SEIU also looks to wider community issues to fuel its organizing efforts. Henry mentioned, as an example, campaigning for enforceable paid sick and family leave as a way to get more people, in and out of the union, into organizing and being organized.

“We have a holistic view” of who needs unionization, Weingarten elaborated. Her union views the independent contractors, including teachers in so-called charter schools, as “contingent workers,” and thus organizable. By law, independent contractors are not.

Saunders said his union started its one-on-one communications with its 1.2 million members two years before the Janus ruling, asking each what they wanted from their union and urging them to get involved. It reached an overwhelming majority and also literally re-signed all those it talked with to union membership cards.


And it didn’t stop there. AFSCME went after new units. “By the end of February, we’ll have collective bargaining rights for all state workers in Nevada,” he predicted. “We’re also looking at specific targets in hospitals and health care.”

Pringle said NEA is working with scholars on how “to understand the uprisings” of the teachers, which started from the bottom up. Union leaders scrambled to catch up.

“It’s definitely different from (traditional) organizing,” especially because the teacher uprisings and forced strikes occurred in 'right to work' states, except for Los Angeles, she admitted. Some even legally bar public workers from striking.  

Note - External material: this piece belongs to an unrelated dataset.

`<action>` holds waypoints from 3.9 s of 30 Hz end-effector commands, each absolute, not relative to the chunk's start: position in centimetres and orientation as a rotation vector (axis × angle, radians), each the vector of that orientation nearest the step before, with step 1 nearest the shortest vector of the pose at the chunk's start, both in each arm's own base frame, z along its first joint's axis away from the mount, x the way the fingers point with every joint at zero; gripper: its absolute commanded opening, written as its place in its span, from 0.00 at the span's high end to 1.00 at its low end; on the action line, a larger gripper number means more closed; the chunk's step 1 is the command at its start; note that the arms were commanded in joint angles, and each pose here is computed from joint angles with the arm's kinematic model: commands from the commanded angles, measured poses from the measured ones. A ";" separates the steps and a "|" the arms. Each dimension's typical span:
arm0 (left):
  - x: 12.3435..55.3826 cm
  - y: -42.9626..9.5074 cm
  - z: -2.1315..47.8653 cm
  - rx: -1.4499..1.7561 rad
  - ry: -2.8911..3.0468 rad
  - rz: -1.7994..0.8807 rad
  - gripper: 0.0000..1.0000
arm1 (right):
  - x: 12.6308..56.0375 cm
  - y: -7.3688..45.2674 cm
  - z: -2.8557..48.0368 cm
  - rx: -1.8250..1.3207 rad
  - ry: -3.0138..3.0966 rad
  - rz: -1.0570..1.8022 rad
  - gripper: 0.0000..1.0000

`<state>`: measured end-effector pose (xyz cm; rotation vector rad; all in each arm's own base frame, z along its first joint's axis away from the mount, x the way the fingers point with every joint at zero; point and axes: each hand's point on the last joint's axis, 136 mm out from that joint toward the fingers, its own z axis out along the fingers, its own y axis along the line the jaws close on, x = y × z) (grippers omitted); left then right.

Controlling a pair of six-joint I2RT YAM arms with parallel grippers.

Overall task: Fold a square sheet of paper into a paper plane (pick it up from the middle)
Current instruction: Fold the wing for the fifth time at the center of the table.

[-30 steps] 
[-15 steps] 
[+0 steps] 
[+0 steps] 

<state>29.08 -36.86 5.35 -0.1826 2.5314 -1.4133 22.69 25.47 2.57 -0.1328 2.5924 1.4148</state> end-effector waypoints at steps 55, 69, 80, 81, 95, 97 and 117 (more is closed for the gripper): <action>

NEA, the nation’s largest union, also must figure out how to “harness the collective power of the millennials.” The key, she said, will be “not by telling them” what to do and what issues to concentrate on “but by honoring and respecting their different vision.”

It worked in West Virginia, she said. NEA, the dominant teachers’ union in the right-to-work Mountaineer State, picked up 1,200 members since the forced strike last year. “It’s a ‘yes, and’” approach of “how we can bring the deal home,” Pringle said. Adjusting to Janus took “disruptive innovation and it’s scary. But it’s also a huge opportunity – and we’re not done.”